> DIRECTIONS FOR THIS TASK: Every line holding the word "things" should be copied from the material.

RECORDS TO PROCESS START

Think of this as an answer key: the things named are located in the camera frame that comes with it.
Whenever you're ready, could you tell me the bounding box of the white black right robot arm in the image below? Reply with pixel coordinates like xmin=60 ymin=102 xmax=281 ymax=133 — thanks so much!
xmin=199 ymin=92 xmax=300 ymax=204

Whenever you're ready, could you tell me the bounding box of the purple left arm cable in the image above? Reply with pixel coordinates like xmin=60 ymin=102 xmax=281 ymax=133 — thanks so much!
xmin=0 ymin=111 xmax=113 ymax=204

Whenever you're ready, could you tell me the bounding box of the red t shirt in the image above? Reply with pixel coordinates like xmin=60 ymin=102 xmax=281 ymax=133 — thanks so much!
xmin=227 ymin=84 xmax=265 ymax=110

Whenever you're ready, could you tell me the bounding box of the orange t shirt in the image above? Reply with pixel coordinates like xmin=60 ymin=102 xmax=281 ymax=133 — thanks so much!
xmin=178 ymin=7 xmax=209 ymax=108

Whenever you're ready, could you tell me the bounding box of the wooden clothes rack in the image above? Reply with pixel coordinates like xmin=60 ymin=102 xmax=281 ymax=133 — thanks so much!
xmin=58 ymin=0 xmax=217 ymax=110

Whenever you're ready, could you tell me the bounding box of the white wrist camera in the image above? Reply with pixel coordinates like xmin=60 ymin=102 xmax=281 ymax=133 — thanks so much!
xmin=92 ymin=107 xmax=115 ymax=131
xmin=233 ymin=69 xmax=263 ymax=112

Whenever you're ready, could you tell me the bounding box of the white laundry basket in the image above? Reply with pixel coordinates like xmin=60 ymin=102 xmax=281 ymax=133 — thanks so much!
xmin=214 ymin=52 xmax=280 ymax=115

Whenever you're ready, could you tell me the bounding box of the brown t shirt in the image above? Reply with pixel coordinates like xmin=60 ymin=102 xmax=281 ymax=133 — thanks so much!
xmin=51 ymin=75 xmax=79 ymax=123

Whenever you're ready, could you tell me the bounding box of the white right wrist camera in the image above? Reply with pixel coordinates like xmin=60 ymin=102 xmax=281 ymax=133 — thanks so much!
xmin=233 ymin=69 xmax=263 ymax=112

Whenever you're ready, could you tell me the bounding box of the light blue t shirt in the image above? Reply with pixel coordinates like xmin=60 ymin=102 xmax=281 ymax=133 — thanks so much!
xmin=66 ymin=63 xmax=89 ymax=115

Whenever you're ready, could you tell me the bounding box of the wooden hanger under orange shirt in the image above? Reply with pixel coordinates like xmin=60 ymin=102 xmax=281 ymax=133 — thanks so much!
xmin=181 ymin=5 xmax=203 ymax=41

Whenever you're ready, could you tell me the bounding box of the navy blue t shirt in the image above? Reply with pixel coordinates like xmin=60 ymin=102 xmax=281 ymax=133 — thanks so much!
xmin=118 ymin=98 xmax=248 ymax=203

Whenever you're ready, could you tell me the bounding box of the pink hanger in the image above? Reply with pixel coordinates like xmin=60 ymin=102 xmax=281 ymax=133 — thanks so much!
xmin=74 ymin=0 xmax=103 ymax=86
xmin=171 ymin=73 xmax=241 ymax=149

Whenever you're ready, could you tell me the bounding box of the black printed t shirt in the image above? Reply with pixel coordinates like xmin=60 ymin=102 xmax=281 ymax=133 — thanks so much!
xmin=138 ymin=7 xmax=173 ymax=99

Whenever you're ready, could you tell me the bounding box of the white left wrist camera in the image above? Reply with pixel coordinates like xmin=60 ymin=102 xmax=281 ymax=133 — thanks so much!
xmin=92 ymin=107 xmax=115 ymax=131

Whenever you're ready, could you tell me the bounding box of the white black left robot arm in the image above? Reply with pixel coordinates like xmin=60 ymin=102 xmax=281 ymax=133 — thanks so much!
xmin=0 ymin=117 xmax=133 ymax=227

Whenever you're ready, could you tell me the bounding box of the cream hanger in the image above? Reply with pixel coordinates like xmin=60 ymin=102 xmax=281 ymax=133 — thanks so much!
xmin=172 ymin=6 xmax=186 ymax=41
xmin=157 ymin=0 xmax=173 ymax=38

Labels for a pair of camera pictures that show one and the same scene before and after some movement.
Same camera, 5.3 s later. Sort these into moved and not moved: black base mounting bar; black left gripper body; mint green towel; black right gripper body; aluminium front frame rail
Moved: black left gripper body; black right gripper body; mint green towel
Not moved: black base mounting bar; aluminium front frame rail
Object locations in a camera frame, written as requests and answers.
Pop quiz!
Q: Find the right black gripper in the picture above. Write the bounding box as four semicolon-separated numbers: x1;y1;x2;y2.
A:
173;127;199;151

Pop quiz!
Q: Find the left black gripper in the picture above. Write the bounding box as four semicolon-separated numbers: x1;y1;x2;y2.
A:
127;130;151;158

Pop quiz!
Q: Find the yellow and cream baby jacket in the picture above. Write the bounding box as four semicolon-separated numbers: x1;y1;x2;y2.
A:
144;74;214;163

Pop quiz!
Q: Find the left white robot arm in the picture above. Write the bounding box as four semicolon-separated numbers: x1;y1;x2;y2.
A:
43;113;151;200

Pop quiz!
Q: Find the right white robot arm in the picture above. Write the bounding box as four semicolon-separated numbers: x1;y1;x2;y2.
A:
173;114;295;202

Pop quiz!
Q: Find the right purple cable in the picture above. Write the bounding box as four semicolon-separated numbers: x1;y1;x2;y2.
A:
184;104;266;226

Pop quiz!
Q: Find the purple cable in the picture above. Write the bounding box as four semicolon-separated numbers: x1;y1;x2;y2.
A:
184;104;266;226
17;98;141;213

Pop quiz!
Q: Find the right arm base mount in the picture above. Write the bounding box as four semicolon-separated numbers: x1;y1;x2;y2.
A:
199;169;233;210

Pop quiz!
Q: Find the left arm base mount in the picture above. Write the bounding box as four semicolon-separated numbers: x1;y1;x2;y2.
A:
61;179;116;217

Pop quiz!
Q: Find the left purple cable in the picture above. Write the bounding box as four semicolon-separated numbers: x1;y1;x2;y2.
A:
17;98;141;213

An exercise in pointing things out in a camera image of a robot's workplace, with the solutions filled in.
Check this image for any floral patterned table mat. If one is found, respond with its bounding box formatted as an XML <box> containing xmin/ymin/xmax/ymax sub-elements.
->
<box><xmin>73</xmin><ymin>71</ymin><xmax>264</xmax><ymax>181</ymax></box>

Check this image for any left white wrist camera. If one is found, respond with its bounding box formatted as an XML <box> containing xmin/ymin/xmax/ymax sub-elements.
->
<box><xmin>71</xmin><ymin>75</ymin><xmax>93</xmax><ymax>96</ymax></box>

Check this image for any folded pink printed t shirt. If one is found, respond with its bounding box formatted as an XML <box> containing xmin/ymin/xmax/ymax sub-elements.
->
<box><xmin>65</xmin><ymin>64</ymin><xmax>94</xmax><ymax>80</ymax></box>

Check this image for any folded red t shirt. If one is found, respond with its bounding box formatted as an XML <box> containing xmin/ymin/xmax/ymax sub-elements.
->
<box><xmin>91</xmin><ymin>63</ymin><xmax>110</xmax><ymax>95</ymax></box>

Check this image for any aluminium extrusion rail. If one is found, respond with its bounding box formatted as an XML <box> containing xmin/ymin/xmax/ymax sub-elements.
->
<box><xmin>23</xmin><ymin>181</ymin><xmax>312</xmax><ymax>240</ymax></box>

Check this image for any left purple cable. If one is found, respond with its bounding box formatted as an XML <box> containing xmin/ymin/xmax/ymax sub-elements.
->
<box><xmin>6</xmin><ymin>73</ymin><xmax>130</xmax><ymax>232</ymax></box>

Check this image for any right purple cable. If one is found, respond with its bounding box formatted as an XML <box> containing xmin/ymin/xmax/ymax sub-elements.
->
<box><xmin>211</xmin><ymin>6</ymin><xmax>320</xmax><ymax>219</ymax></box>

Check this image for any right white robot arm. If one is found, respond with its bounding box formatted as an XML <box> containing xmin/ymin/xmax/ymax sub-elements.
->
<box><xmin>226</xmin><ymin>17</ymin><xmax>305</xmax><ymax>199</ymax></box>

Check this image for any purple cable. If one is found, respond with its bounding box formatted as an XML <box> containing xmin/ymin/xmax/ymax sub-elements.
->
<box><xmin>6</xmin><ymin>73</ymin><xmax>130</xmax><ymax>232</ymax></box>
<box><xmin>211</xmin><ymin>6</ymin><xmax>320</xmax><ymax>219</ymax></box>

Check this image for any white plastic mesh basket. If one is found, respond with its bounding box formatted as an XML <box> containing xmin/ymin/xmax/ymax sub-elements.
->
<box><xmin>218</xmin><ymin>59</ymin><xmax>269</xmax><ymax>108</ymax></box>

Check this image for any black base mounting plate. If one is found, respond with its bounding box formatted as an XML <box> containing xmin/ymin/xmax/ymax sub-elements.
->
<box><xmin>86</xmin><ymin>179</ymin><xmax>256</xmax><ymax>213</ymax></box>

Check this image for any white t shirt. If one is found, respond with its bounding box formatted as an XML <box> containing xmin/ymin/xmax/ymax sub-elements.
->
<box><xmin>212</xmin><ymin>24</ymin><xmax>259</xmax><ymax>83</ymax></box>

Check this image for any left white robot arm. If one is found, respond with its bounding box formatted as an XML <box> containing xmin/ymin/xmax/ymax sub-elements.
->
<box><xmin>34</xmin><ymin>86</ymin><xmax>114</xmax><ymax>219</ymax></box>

RECORDS TO PROCESS END

> TASK RESPONSE:
Think of this as an answer key: the things named are located in the camera frame that comes with it.
An exercise in pointing things out in a camera image of a robot's workplace, with the solutions filled in.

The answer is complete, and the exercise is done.